Your assignment
The entries below are to be given back exactly, with images excluded.

Supplied data
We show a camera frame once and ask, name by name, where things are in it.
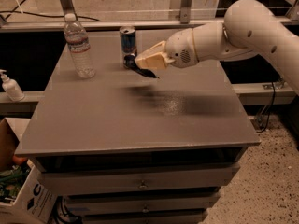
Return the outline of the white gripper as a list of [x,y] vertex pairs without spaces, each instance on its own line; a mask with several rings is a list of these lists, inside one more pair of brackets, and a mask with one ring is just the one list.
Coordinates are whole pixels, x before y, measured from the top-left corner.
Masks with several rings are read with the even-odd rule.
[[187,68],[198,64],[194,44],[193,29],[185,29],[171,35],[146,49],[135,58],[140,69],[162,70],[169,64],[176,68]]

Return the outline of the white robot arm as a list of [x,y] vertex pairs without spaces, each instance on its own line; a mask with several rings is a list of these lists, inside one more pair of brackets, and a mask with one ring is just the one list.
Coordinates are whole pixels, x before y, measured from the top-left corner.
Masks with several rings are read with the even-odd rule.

Exercise answer
We show a camera frame once and ask, name by name, where things are in it.
Return the outline of the white gripper as a list of [x,y] vertex pairs without spaces, each instance on its own line; a mask with several rings is a list of these lists, inside one more pair of brackets, and a mask with one ring is just the one list.
Coordinates are whole pixels, x before y, measured from the top-left corner.
Masks with several rings are read with the even-odd rule.
[[187,68],[198,64],[194,44],[193,29],[185,29],[171,35],[146,49],[135,58],[140,69],[162,70],[169,64],[176,68]]

Return the outline of the white robot arm as a list of [x,y] vertex pairs without spaces, each instance on its own line; a mask with several rings is a list of these lists, inside one more pair of brackets, and a mask with one ring is just the one list.
Coordinates are whole pixels, x before y, measured from the top-left corner.
Masks with several rings are read with the even-odd rule.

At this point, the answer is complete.